Since then the map hasn’t stopped evolving – for example, the addition of a Vaccine Finder feature has helped many New Yorkers find a convenient vaccination location.
An obvious question: any plans to take the map to other cities? “From the very beginning we thought of it not just as a solution for New York, but for the world. Just like Harry Beck’s London Underground design became a paradigm for other cities, we hope we’ve created a new paradigm. Let’s just say we’re having some conversations. We’d also one day like to make this an open source project.”

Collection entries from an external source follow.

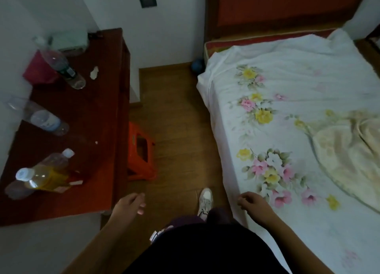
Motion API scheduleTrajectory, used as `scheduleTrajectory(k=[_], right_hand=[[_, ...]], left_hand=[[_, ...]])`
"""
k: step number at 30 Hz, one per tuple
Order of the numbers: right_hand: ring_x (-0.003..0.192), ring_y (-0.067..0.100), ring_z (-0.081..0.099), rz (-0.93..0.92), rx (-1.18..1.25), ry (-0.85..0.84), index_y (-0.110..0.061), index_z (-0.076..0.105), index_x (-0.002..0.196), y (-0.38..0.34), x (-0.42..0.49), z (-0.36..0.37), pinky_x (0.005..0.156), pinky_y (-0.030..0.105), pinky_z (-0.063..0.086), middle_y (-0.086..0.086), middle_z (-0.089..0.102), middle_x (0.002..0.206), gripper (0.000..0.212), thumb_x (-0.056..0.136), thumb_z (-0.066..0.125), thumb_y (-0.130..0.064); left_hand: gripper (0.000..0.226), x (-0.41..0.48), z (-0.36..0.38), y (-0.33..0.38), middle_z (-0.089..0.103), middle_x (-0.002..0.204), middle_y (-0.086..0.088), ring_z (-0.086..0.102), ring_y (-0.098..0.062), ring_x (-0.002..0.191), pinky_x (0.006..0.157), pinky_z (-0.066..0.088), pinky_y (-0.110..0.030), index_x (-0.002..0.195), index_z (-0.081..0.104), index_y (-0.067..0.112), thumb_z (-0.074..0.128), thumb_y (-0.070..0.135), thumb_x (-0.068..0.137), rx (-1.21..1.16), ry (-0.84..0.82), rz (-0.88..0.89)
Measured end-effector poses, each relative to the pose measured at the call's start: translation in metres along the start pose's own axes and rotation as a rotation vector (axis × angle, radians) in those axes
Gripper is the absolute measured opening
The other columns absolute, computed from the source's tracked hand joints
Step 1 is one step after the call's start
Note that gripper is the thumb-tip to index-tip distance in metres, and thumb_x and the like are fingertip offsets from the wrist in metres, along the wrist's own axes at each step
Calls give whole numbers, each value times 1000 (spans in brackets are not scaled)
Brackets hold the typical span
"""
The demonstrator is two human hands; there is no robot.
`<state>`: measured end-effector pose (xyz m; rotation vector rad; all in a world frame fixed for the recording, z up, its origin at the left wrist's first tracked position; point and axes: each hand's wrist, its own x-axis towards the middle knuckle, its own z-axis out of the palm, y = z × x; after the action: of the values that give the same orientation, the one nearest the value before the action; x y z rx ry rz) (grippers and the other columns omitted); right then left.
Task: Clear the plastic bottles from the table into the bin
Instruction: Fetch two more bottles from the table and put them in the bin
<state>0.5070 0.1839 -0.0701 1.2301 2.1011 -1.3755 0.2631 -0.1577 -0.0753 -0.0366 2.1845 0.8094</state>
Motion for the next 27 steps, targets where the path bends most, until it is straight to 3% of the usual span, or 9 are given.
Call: scheduleTrajectory(k=[3,6,9,15,18,22,27], right_hand=[[80,18,64,-114,-64,-55,-18,70,89,-63,51,-20,69,25,47,5,70,87,10,94,63,-24],[91,16,66,-184,-43,-73,-21,72,93,-120,94,-36,80,28,49,1,71,97,8,92,64,-24],[95,5,64,-233,-58,-125,-29,71,94,-167,135,-50,81,23,48,-9,69,100,7,91,65,-30],[96,6,63,-257,-147,-168,-26,70,96,-228,213,-68,80,20,45,-9,69,100,8,94,63,-30],[84,7,62,-257,-237,-134,-32,65,87,-243,241,-80,69,17,41,-11,66,88,9,95,62,-30],[93,17,66,-184,-314,-94,-19,71,103,-255,272,-99,81,31,49,-1,71,99,17,95,63,-31],[99,20,67,-175,-367,-88,-14,72,111,-293,313,-117,85,30,49,2,72,105,23,94,64,-28]], left_hand=[[28,15,-7,16,77,88,-5,74,-25,77,70,53,-36,90,72,15,54,33,103,-71,67,-41],[28,24,-13,34,78,90,-5,74,-23,75,65,52,-32,94,72,13,53,30,104,-132,93,-84],[27,42,-17,56,77,93,-6,74,-26,78,67,52,-33,95,71,10,53,28,104,-180,94,-138],[27,106,-34,101,78,89,-4,75,-24,78,72,54,-36,92,73,14,56,31,102,-249,136,-180],[27,149,-52,125,79,88,-6,75,-25,77,74,55,-38,89,74,14,57,31,102,-262,108,-192],[27,202,-80,170,78,89,1,75,-16,75,69,55,-33,93,73,22,53,38,103,-204,72,-137],[28,251,-115,229,78,88,4,74,-11,73,65,50,-32,92,73,25,52,41,102,-233,115,-48]])
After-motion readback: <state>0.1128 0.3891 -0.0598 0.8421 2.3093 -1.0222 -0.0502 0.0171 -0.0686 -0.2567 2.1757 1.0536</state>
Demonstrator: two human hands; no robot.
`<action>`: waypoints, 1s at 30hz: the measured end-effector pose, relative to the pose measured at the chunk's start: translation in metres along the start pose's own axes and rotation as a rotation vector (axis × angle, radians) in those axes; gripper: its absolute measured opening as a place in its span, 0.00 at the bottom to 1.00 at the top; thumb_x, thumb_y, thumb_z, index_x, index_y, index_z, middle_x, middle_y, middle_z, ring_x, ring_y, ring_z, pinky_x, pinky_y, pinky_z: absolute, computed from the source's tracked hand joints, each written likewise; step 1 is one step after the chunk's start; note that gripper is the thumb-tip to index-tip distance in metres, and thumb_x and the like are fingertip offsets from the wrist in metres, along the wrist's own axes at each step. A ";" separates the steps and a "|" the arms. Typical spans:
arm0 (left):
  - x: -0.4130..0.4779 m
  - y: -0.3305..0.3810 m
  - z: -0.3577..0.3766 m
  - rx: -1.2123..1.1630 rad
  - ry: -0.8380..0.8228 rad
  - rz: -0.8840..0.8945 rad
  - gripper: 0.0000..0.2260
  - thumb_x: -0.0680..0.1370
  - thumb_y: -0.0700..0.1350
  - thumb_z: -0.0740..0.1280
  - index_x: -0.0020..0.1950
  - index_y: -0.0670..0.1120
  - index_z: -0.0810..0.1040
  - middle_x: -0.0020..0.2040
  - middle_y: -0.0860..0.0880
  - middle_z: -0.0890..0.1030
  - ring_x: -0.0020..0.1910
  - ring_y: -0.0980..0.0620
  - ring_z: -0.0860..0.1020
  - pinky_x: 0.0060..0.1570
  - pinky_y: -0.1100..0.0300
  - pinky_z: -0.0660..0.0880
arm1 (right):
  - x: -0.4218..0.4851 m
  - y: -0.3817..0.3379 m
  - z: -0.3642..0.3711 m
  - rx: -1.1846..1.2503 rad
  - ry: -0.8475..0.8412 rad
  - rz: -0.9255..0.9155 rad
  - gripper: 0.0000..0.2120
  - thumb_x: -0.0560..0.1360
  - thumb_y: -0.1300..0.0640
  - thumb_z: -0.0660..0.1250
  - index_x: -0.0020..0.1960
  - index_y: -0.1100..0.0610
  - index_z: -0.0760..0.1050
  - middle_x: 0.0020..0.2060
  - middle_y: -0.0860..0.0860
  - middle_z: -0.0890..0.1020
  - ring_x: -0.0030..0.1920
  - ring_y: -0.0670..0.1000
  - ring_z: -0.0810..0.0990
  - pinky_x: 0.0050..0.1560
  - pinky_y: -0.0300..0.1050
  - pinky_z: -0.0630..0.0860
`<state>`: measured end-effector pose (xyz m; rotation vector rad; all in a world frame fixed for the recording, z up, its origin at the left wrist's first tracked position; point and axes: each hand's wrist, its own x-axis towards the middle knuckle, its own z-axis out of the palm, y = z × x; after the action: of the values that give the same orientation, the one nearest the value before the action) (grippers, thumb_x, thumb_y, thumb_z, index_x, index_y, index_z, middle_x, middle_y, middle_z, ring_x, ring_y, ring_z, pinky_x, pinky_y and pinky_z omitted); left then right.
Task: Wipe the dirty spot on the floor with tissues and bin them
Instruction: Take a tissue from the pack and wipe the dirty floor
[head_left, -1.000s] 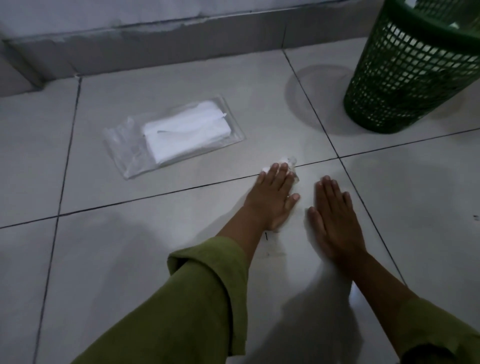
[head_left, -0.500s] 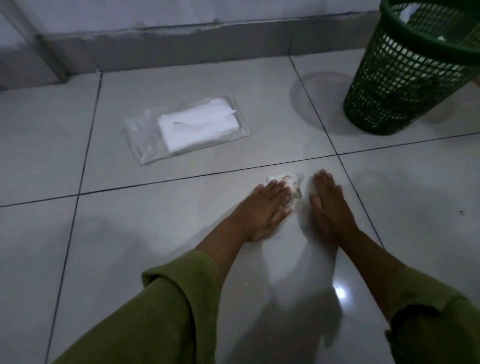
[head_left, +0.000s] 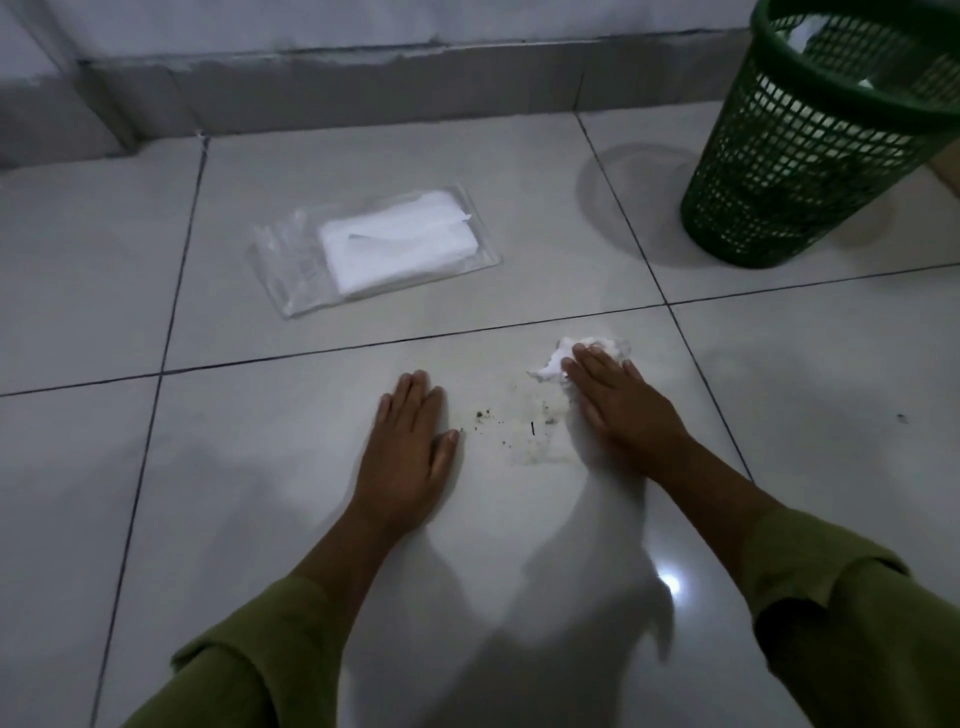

With the map up and running and Cannes Lions 2021 in the past, I’m wondering what Work & Co innovations could score some metal there next year (and perhaps at this year’s Epica Awards)? Felipe draws my attention to a project for Gatorade: the Gx Sweat Patch and app. In short, when an athlete scans the patch after a workout, it creates a “sweat profile” that allows the app to give advice on hydration, nutrition, training routines, recovery times, and a host of other information. “It helps you understand your own body, because everyone is different.”
It does indeed sound like an award-worthy project. But Felipe points out: “We’re a product shop, so it’s not as if we’re producing award winners on a daily basis. Our focus is on building really useful tools.”